▶ **WORK ORDER**
You are asked to repeat the listing word for word and to leave out its pictures.

▶ **PROVIDED DATA**
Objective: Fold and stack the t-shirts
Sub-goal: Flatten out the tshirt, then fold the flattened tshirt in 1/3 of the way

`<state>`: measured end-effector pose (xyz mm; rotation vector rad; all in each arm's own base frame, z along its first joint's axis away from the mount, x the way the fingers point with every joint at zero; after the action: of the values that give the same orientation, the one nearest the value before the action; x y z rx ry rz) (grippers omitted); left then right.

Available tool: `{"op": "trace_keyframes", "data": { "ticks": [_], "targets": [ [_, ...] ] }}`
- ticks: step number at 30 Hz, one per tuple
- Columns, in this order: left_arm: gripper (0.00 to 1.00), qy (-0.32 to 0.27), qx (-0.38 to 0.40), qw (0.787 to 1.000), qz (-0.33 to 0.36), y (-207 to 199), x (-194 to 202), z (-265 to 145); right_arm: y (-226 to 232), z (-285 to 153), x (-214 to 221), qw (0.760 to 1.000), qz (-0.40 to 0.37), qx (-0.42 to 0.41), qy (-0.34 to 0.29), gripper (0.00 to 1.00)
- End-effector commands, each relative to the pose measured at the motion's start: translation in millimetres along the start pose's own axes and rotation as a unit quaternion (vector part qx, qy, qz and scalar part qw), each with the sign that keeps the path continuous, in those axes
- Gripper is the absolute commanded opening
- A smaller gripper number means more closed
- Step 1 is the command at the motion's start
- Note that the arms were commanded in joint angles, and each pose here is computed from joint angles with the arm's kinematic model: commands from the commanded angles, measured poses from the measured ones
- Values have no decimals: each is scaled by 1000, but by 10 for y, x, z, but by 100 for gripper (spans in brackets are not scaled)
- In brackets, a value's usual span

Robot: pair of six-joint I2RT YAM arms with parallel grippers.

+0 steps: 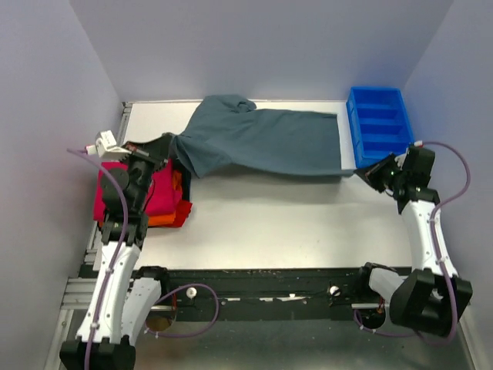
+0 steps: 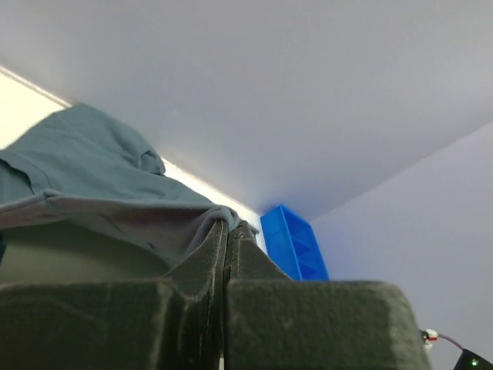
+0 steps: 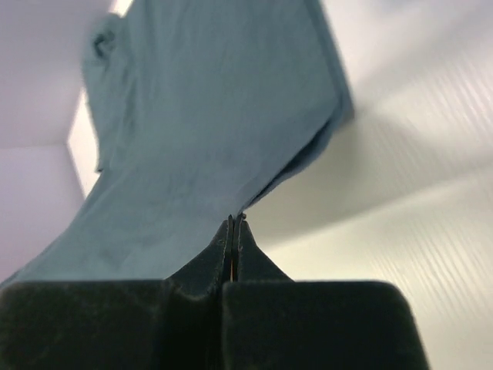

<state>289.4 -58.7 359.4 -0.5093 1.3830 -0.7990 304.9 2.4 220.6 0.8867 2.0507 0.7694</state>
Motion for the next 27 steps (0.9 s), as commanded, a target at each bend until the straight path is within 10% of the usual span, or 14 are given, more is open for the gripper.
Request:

▶ **OUTPUT OF THE TASK**
Objective: Fold and stack the t-shirts
Sub-goal: Flatten out the tshirt, then fold the flattened tshirt in 1/3 of the way

`<state>`: measured end-effector pose (xyz mm; rotation vector rad; all in each arm's own base frame, z along its first joint's axis away from the mount, x the way the fingers point with every joint at zero; after the action: of the values that give the same orientation, the one nearest the value before the action; x y z rx ry rz) (grippers omitted); left then right.

Available tool: `{"op": "trace_keyframes", "data": { "ticks": [_], "targets": [ [_, ...] ] }}`
- ticks: step number at 30 Hz, one per tuple
- Columns, in this order: left_arm: gripper (0.00 to 1.00), qy (-0.32 to 0.27), qx (-0.38 to 0.40), qw (0.787 to 1.000), qz (-0.33 to 0.36), y (-207 to 199), x (-194 to 202), z (-265 to 145); right_arm: y (-226 to 232), z (-285 to 153), x (-214 to 221), qw (0.760 to 1.000), qz (-0.40 to 0.37), qx (-0.42 to 0.41), qy (-0.34 to 0.29), gripper (0.00 to 1.00)
- End-effector commands, each relative to the pose measured at the motion's start: translation in millimetres along the start pose's own axes and rotation as a unit quaternion (vector part qx, qy, qz and scalar part qw), each with the sign that keeps the path continuous, in those axes
- Gripper is the absolute commanded opening
- A smaller gripper number means more closed
- Step 1 is the command at the motion's start
- Note that the arms were commanded in joint angles, and each pose here is computed from joint angles with the arm's kinematic model: commands from the commanded angles, measured poses from the measured ones
- Values have no decimals: each is scaled by 1000, but by 10 for y, x, z, but by 100 for gripper (spans in brackets are not scaled)
- In brackets, a value's usual span

Robot: pair of six-joint I2RT YAM arms with parallel grippers.

+0 steps: 
+0 steps: 
+0 steps: 

<state>289.4 -58.7 359.4 -0.5093 1.3830 -0.7990 304.9 2.4 220.6 0.8867 2.0507 0.7694</state>
Motion for the next 27 steps (0.9 s), as commanded, a target at each bend until the straight path is within 10% of the usual span, or 14 are given, more is open for the gripper.
Request:

Nothing else is needed to complete this exercise.